» EXERCISE AIM
Somewhere below is a line with "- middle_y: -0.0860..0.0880" and, later, a line with "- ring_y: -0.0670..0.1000"; repeat those two lines and all the lines between them, exactly as they are.

» RECORDS FOR PROCESSING
****

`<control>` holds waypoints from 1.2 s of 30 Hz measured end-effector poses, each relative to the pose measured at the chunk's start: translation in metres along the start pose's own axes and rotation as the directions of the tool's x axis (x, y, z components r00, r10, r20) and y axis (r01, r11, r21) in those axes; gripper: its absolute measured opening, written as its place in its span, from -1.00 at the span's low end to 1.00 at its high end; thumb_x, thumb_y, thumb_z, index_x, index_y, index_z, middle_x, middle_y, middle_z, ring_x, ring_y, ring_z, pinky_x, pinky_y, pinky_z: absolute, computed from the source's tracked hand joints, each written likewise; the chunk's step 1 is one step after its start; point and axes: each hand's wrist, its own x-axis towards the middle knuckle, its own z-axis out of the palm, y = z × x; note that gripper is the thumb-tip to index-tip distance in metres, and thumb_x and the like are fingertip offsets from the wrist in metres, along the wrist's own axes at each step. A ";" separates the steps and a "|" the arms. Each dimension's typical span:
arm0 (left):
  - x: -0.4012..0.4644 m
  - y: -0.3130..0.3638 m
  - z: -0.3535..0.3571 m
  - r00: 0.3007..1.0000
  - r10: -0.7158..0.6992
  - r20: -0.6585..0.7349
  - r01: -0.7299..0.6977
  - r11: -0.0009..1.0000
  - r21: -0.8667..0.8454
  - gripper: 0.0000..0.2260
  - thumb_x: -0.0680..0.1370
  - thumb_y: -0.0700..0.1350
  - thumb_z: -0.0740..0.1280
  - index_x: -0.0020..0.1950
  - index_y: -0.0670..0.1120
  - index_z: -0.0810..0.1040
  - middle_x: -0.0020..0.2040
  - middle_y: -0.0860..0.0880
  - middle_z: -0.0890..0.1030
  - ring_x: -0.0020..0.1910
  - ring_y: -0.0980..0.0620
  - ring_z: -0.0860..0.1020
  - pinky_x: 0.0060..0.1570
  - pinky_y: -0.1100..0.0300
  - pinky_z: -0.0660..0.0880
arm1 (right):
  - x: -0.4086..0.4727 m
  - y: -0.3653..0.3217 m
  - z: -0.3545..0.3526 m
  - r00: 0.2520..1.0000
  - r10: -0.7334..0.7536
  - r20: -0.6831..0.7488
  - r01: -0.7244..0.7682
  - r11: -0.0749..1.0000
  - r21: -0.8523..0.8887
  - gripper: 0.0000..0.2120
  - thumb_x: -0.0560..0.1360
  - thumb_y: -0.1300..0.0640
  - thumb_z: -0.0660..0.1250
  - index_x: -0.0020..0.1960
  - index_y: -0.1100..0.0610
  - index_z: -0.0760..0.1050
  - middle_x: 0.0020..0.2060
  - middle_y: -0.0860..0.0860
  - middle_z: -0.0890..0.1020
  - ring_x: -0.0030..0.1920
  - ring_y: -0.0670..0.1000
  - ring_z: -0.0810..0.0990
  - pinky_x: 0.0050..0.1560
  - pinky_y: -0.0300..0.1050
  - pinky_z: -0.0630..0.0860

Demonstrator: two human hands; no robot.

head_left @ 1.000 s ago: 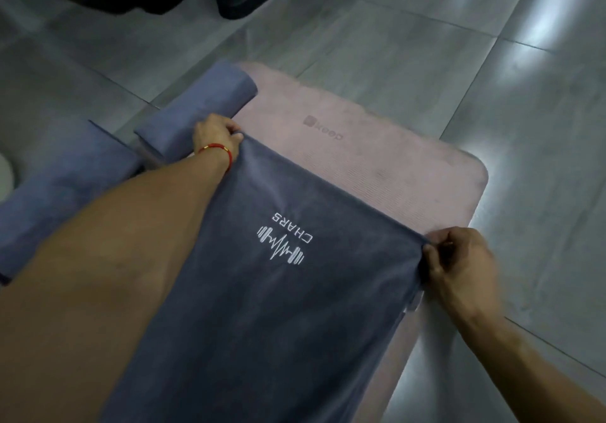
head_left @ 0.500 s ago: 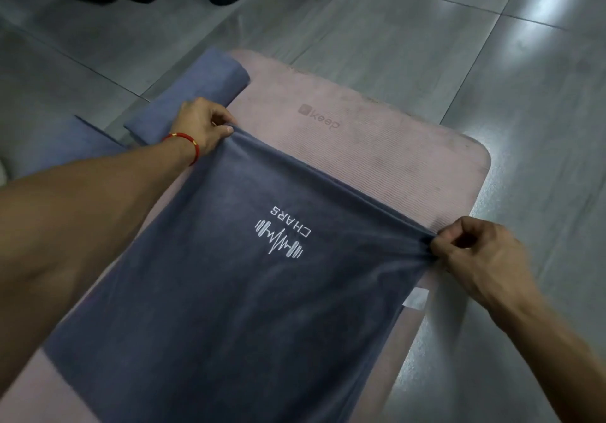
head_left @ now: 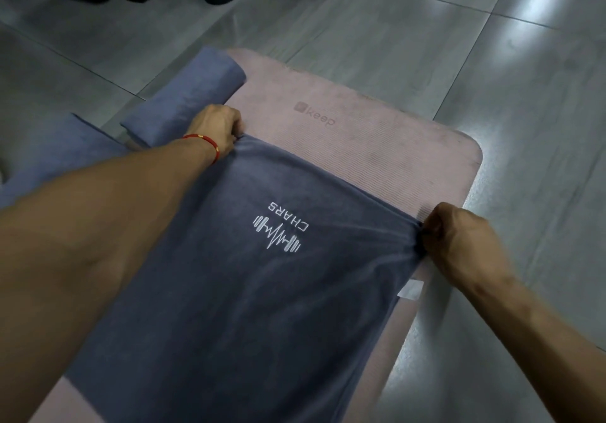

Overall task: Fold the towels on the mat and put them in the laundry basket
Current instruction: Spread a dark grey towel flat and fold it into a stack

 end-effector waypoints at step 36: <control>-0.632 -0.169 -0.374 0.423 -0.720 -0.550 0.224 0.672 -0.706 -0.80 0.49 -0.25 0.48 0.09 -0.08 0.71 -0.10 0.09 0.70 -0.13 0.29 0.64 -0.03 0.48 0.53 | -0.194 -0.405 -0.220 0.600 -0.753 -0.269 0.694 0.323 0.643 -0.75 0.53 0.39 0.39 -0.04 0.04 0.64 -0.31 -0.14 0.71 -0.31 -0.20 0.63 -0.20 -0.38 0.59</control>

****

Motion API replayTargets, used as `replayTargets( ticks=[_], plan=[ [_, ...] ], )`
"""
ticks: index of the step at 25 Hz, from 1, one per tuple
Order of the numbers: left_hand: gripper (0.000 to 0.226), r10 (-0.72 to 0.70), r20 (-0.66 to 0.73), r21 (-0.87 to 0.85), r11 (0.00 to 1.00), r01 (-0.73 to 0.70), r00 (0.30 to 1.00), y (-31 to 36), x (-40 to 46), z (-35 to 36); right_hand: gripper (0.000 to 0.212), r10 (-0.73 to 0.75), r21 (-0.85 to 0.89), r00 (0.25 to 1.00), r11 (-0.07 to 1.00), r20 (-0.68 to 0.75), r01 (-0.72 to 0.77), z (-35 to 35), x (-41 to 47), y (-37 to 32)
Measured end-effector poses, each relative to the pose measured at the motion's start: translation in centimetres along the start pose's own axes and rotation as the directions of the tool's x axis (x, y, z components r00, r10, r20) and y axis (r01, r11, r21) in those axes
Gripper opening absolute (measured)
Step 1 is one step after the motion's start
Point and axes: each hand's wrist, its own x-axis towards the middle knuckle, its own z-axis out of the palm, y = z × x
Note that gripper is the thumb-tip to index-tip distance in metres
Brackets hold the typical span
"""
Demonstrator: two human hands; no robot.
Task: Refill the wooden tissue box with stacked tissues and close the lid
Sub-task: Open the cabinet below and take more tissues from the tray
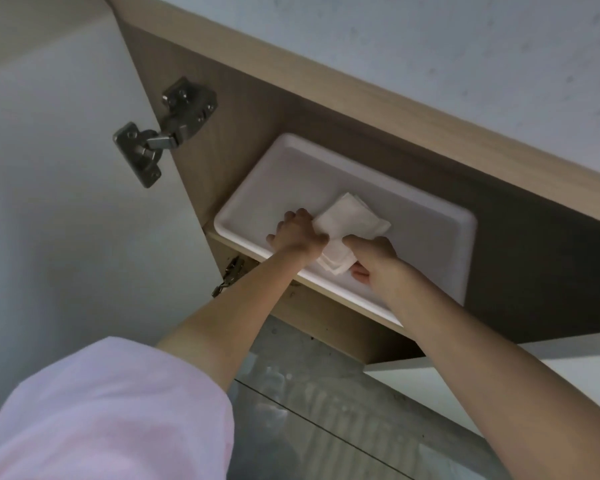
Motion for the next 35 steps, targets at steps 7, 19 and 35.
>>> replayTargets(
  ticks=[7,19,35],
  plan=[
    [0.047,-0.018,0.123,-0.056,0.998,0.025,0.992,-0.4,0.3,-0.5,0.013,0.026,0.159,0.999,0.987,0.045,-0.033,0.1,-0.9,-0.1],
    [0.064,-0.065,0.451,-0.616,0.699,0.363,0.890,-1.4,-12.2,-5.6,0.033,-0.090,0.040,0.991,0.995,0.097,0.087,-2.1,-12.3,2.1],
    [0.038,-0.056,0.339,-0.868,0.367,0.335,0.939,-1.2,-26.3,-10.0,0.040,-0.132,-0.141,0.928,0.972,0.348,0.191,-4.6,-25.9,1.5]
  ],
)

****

» SOLUTION FOR THIS EXERCISE
  - middle_y: -0.0860..0.0880
  - middle_z: -0.0890..0.1030
  - ring_x: -0.0020..0.1910
  - ring_y: -0.0980..0.0620
  - ring_z: -0.0860..0.1020
  - pinky_x: 0.0060..0.1570
  - pinky_y: -0.1100..0.0300
  - pinky_z: -0.0660..0.0880
arm1 (right):
  - x: -0.4086..0.4727 m
  - y: -0.3653..0.3217 m
  - z: -0.3545..0.3526 m
  - r00: 0.2520..1.0000
  - r10: -0.7334..0.7536
  - r20: -0.6831..0.7488
  - r01: -0.7244..0.7682
  - r11: -0.0749..1.0000
  - r21: -0.8523..0.8887
  - gripper: 0.0000..0.2120
  - thumb_x: -0.0560..0.1360
  - thumb_y: -0.1300..0.0640
  - thumb_z: -0.0660..0.1250
  - index_x: -0.0020..0.1960
  - index_y: -0.1100..0.0610
  - index_z: -0.0760..0.1050
  - middle_x: 0.0020..0.2060
  - middle_y: -0.0860..0.0860
  - middle_z: -0.0890..0.1020
  - ring_x: -0.0030..0.1920
  - ring_y: -0.0670..0.1000

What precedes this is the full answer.